Echoes And Reverberations is a field recording-based mapping of real and imaginary film and television locations.

It is in part an exploration of their fictional counterparts’ themes; from apocalyptic tales to never-were documentaries and phantasmagorical government-commissioned instructional films via stories of conflicting mystical forces of the past and present, scientific experiments gone wrong and unleashed on the world, the discovery of buried ancient objects and the reawakening of their malignant alien influence, progressive struggles in a world of hidebound rural tradition and the once optimism of post-war new town modernism.

Track list:
1) Grey Frequency—King Penda
2) Pulselovers—The Edge Of The Cloud
3) Dom Cooper—What Has Been Uncovered Is Evil
4) Listening Center—From Bull Island To Avondale
5) Howlround—Smashing
6) A Year In The Country—Not A Playground
7) Sproatly Smith—Gone Away
8) Field Lines Cartographer—Mr Scarecrow
9) Depatterning—The Ogham Stones
10) The Heartwood Institute—Ribble Head Viaduct

Using field recordings as a basis for music or sound art is as old as musique concrète, but the processes of Pierre Schaeffer and his followers were cumbersome and limited, and the results were invariably placed in the frame of Serious Music. The limitations of the approach can be seen in how quickly this avenue of exploration ran its course. It’s taken the flexibility and widespread use of digital sound tools to revitalise a moribund form to a degree that an acclaimed TV series like Chernobyl can use field recordings for a score (by Hildur Guðnadóttir) that matched the power of the on-screen drama.

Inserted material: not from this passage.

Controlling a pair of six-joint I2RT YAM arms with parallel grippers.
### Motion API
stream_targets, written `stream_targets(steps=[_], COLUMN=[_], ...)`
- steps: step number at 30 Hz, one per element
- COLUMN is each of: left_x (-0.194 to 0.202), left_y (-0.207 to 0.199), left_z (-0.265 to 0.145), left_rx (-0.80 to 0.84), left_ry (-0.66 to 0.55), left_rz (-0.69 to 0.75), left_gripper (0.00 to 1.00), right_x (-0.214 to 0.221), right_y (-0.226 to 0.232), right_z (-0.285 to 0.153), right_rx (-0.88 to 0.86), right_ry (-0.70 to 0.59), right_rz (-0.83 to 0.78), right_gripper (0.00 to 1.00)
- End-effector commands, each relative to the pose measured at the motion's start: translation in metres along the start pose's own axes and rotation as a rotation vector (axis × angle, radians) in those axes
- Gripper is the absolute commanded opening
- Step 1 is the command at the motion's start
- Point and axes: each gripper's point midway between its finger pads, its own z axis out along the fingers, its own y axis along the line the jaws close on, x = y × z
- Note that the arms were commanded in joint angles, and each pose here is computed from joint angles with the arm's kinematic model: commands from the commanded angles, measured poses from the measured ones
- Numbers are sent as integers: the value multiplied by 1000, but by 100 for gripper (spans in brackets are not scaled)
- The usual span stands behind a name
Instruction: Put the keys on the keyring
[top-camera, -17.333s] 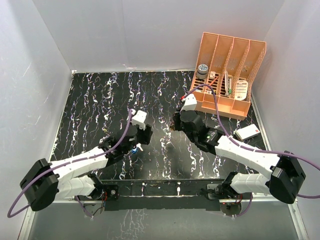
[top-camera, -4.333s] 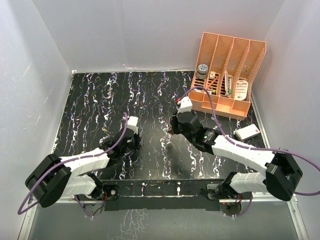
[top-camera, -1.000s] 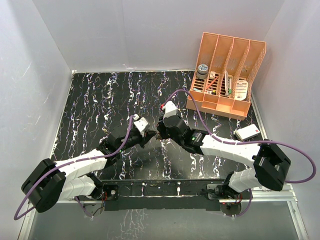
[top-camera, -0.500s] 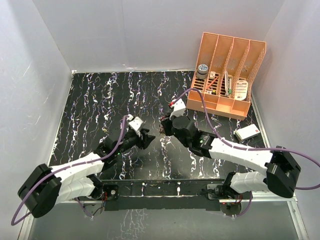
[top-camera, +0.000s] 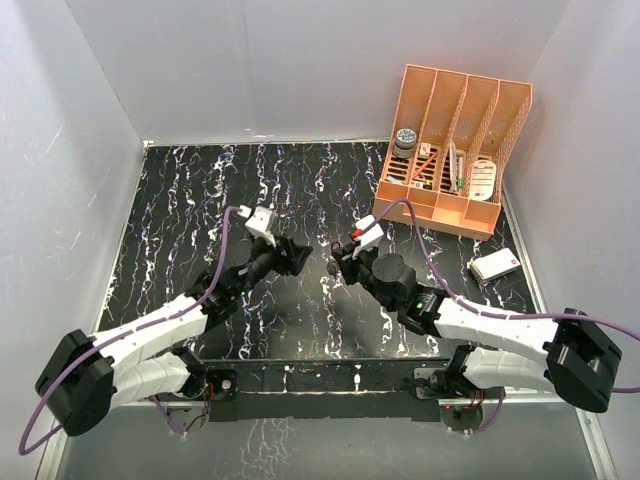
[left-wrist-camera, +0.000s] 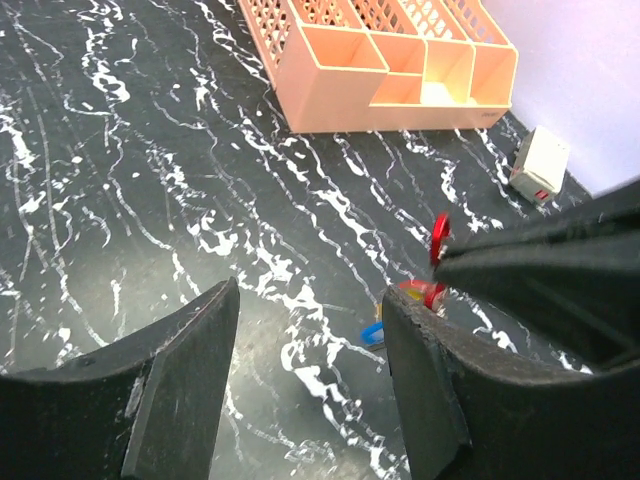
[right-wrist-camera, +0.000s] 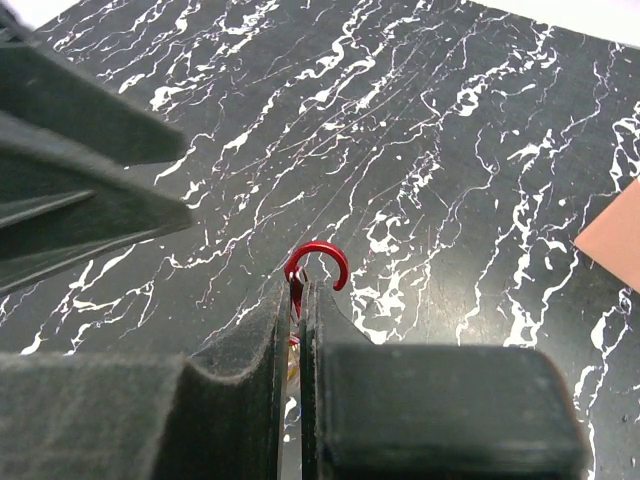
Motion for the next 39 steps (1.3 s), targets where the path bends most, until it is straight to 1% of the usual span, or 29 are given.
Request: stream_targets(steps=[1,7,17,21,25,35,39], left_x=[-16,-25,-26,-23,-22,-14,-13], left_y=[-16,-30,-37,-40,-43,-49,-50], left_z=[22,39,44,43,44,49,50], left_rx=[20,73,117,136,162,206,216], left_ry=[51,68,92,95,90,106,108], left_rz=[-90,-139,-106,-97,-93,-88,-90], left_gripper=[58,55,50,46,40,35,30], right_x=[-48,-50,-60,-59,-62,-65,-66], right_y=[13,17,24,26,26,26,26], right_z=[9,19,27,27,25,20,19], right_rx=[-49,-58,-75,-83,-86,-96,-97], right_ry=[-147,-162,-160,-157,-161,-171,-175], right_rz=[-18,-56,-69,-68,-60,-55,-56], right_gripper=[0,0,0,0,0,0,0])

The first piece in Echoes And Reverberations, King Penda, immediately caught my attention for the reference to David Rudkin’s Penda’s Fen, another TV drama with notable sound design by Paddy Kingsland of the Radiophonic Workshop. I thought the industrial thuds and clangs summoned by Grey Frequency might be taken from the scene where Stephen and his mother travel into Birmingham, but the release notes reveal that the sound source is the church where Stephen plays the organ, and in a later scene experiences a different kind of summoning. Whatever the source, the suggestion of menace suits a film whose transcendent message has to rise through an atmosphere of oppressive malevolence.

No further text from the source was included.